FDI pre-supposes a long term commitment and lasting relationship between the foreign and local enterprise…
As regards the FDI cap of 26 per cent, no foreign investor is going to part with his closely guarded technology unless he has adequate control over the enterprise and is assured of sufficient autonomy as regards capacity enhancement and access to markets to ensure commercial viability through economies of scales.
- Misconception Four: FDI will stymie the growth of indigenous defence industry
Defence Minister Antony’s statement that building up India’s own indigenous capabilities for designing and developing weapon systems is vital cannot be disputed at all. However, his assertion that allowing foreign companies to set up manufacturing/assembly facilities in India would be a retrograde step and stymie the growth of indigenous capability is certainly misplaced. He expressed apprehensions that such a move would perpetuate India’s dependence on foreign countries for modern weapons.
Further, the Defence Minister has expressed confidence in India’s capability to build-up defence industry through indigenous efforts, especially with the help of the private sector. According to him, only immediate requirement of weapon systems is being imported till India develops its own weapon systems.
It will not be incorrect to term the above optimism as a case of self-delusion. One has been hearing such declarations since early 1990s when confident predictions were made that defence imports would be reduced from 70 per cent to 30 per cent within a period of ten years. On the contrary, after two decades, imports have now climbed to close to 75 per cent.
A look at the dismal performance of the Defence Research and Development Organisation (DRDO) and the public sector hardly inspires any confidence in their capability to deliver. Both are equally responsible for the current abysmal state of affairs. Although DRDO has 51 laboratories with 5,000 scientists and over 25,000 support personnel, it has not been able to develop a single system in the promised time-frame and conforming to the accepted parameters. Mediocrity thrives due to lack of accountability.

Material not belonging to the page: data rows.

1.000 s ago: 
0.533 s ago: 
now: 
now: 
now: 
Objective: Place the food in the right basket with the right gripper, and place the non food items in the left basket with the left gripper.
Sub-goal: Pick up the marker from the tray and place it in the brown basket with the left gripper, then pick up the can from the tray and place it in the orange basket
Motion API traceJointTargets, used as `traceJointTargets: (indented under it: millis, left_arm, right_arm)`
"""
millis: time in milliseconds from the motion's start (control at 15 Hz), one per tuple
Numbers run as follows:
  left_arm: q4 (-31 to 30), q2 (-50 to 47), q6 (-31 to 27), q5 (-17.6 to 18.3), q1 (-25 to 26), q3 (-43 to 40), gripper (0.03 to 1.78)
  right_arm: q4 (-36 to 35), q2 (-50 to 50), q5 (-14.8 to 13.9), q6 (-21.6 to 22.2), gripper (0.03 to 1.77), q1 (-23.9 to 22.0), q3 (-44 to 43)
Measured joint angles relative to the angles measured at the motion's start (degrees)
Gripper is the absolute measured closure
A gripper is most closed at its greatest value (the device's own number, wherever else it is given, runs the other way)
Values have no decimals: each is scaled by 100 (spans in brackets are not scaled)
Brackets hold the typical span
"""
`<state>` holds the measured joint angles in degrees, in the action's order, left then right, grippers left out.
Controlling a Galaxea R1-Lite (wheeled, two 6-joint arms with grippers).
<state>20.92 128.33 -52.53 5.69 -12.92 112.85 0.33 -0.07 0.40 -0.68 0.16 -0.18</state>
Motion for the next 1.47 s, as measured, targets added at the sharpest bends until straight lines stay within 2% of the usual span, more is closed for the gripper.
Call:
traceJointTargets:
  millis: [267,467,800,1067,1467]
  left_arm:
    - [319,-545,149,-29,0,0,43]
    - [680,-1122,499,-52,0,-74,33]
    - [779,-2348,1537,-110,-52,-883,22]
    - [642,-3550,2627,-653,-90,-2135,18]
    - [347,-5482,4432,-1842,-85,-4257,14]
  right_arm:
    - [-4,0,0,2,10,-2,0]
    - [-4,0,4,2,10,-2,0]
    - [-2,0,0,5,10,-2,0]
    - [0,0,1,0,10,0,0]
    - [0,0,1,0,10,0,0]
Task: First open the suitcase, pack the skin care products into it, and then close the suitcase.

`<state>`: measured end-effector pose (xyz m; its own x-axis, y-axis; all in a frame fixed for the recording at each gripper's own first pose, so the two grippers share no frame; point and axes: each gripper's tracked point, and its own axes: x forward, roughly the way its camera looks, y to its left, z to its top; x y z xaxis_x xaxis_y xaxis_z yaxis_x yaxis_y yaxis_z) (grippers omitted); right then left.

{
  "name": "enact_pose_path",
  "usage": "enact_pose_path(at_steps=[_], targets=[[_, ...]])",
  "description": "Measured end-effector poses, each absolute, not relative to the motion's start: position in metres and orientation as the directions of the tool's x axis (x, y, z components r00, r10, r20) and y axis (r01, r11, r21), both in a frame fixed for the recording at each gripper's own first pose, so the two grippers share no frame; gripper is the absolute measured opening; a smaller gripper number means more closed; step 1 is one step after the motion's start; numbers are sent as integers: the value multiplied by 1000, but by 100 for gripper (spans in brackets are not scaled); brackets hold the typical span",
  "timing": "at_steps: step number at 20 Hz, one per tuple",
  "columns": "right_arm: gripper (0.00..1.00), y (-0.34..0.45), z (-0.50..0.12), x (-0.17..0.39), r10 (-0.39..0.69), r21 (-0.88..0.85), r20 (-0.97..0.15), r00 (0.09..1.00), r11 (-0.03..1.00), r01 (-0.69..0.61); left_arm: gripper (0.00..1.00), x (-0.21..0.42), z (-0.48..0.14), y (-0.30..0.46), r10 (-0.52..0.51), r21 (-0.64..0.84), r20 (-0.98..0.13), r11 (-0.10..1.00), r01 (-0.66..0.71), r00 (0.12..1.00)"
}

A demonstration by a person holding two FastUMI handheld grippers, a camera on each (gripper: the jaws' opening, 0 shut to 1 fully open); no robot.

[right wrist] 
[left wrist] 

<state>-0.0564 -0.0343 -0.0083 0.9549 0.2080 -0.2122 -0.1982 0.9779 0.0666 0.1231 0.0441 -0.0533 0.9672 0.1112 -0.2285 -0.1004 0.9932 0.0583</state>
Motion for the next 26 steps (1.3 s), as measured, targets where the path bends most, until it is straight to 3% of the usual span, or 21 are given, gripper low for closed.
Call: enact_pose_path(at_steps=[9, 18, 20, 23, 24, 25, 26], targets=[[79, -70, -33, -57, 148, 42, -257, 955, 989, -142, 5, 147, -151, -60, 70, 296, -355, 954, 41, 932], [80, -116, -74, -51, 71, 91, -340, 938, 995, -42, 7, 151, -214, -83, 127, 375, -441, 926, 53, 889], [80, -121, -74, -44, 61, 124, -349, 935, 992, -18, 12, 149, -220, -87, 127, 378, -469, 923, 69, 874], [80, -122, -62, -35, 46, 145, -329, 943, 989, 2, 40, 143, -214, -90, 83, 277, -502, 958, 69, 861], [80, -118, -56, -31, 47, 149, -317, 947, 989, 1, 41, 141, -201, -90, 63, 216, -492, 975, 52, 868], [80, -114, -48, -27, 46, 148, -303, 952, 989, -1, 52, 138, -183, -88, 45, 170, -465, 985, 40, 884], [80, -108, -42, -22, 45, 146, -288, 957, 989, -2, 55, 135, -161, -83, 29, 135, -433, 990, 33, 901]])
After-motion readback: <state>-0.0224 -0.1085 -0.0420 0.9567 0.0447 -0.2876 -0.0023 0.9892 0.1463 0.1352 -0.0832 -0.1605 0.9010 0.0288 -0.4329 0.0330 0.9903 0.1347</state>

Even after spending crores of rupees, the only success it has to its credit relates to replication of some imported products (fancifully called ‘reverse engineering’ and ‘indigenisation’).
India needs defence technology desperately…
Even if the DRDO is able to make some progress in a few cases, it is always done with major compromises with respect to the stated qualitative requirements. In most cases, by the time equipment is developed and delivered, it becomes obsolete. Thus, the services are forced to live with outdated and useless equipment.
As the performance of DRDO over the last five decades has been highly unsatisfactory belying all hopes of development of indigenous competence, it will be unrealistic to expect DRDO to change overnight and make India self-reliant. The defence public sector consists of nine defence public sector undertakings and 39 Ordnance Factories. Despite getting preferential treatment from MoD, it has singularly failed to keep pace with technological developments. It thrives on periodic infusion of transferred technology and has developed no indigenous competence at all.
Purchase of technologies under ‘Buy and Make’ route has failed to ensure infusion of meaningful technologies. Even Antony has admitted that India had not benefitted much from the transferred technologies. Most unfortunately, the Indian military is a captive customer of the Indian public sector and is forced to buy what it produces. With assured orders in hand, the public sector carries on with its lethargic and inefficient manner, without bothering about the quality parameters or the time frame.